Full member of the 4th, 5th Central Committee of the Russian Social Democratic Labour Party
- In office June 1906 – June 1909

Prospective member of the 3rd Central Committee of the Russian Social Democratic Labour Party
- In office 1905–1906

Personal details
- Born: Alyaksandr Malinovsky 22 August 1873 Sokółka, Grodno Governorate, Russian Empire (now Poland)
- Died: 7 April 1928 (aged 54) Moscow, Russian SFSR, Soviet Union
- Party: RSDLP (1898–1903) RSDLP (Bolsheviks) (1903–1909)
- Education: Moscow University, Kharkiv University
- Occupation: Physician, philosopher, writer
- Known for: Tektology

= Alexander Bogdanov =

Russian physician, philosopher, and revolutionary (1873–1928)

Alexander Aleksandrovich Bogdanov (Александр Александрович Богданов; – 7 April 1928), born Alexander Malinovsky, was a Russian and later Soviet physician, philosopher, science fiction writer, and Bolshevik revolutionary. He was a polymath who pioneered blood transfusion, as well as general systems theory, and made important contributions to cybernetics.

He was a key figure in the early history of the Russian Social Democratic Labor Party, originally established 1898, and of its Bolshevik faction. In 1904–1906, he published three volumes of the philosophic treatise Empiriomonizm (Empiriomonism), in which he tried to merge Marxism with the philosophy of Ernst Mach, Wilhelm Ostwald, and Richard Avenarius. His work later affected a number of Russian Marxist theoreticians, including Nikolai Bukharin and Dov Ber Borochov.
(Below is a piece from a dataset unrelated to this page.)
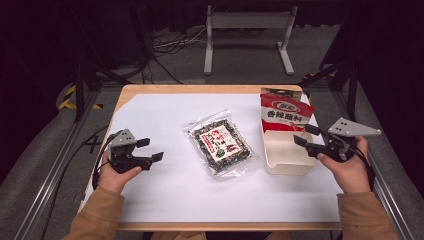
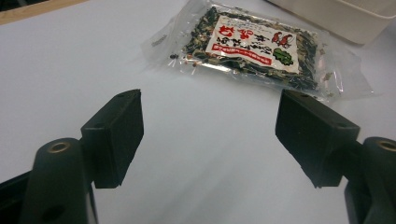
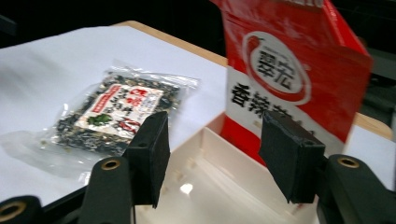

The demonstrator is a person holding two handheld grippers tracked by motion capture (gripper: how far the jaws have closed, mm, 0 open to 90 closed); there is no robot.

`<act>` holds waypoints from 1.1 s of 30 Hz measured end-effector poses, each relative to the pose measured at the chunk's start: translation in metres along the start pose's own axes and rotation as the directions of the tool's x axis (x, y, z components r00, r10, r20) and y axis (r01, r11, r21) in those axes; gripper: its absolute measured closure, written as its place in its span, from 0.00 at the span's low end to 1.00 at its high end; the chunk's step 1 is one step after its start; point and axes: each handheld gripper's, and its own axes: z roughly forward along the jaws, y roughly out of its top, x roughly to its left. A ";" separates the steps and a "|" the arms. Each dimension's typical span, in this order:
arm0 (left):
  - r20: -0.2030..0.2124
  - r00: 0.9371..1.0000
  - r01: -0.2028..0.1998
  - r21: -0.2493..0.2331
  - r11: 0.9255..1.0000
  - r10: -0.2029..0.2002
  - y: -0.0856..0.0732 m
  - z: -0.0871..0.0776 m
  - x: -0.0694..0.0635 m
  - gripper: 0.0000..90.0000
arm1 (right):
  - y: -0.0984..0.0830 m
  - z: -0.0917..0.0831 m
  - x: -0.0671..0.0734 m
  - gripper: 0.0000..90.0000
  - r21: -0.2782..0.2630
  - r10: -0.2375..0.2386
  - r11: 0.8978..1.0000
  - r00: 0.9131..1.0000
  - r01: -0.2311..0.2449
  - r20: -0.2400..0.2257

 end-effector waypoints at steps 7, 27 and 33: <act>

Bogdanov co-founded the Bolsheviks in 1903, when they split with the Menshevik faction. He was a rival within the Bolsheviks to Vladimir Lenin (1870–1924), Lenin concentrated on undermining Bogdanov's reputation as a philosopher. In 1909 he published a scathing book of criticism entitled Materialism and Empiriocriticism, assaulting Bogdanov's position and accusing him of philosophical idealism. In June 1909, Bogdanov was defeated by Lenin at a Bolshevik mini-conference in Paris organized by the editorial board of the Bolshevik magazine Proletary and was expelled from the Bolsheviks. He subsequently established his own faction Vpered. Following the Russian Revolutions of 1917, when the Bolsheviks came to power in the collapsing Russian Republic, he was an influential critic of the Bolshevik government and Lenin from a Marxist leftist perspective during the first decade of the subsequent Soviet Union in the 1920s.

Bogdanov received training in medicine and psychiatry. His wide scientific and medical interests ranged from the universal systems theory to the possibility of human rejuvenation through blood transfusion. He invented an original philosophy called "tectology", now regarded as a forerunner of systems theory. He was also an economist, culture theorist, science fiction writer, and political activist. Lenin depicted him as one of the "Russian Machists".

==Early years==
A Russian born in Belarus, Alexander Malinovsky was born in Sokółka, Russian Empire (now Poland), into a rural teacher's family, the second of six children. He attended the Gymnasium at Tula, which he compared to a barracks or prison. He was awarded a gold medal when he graduated.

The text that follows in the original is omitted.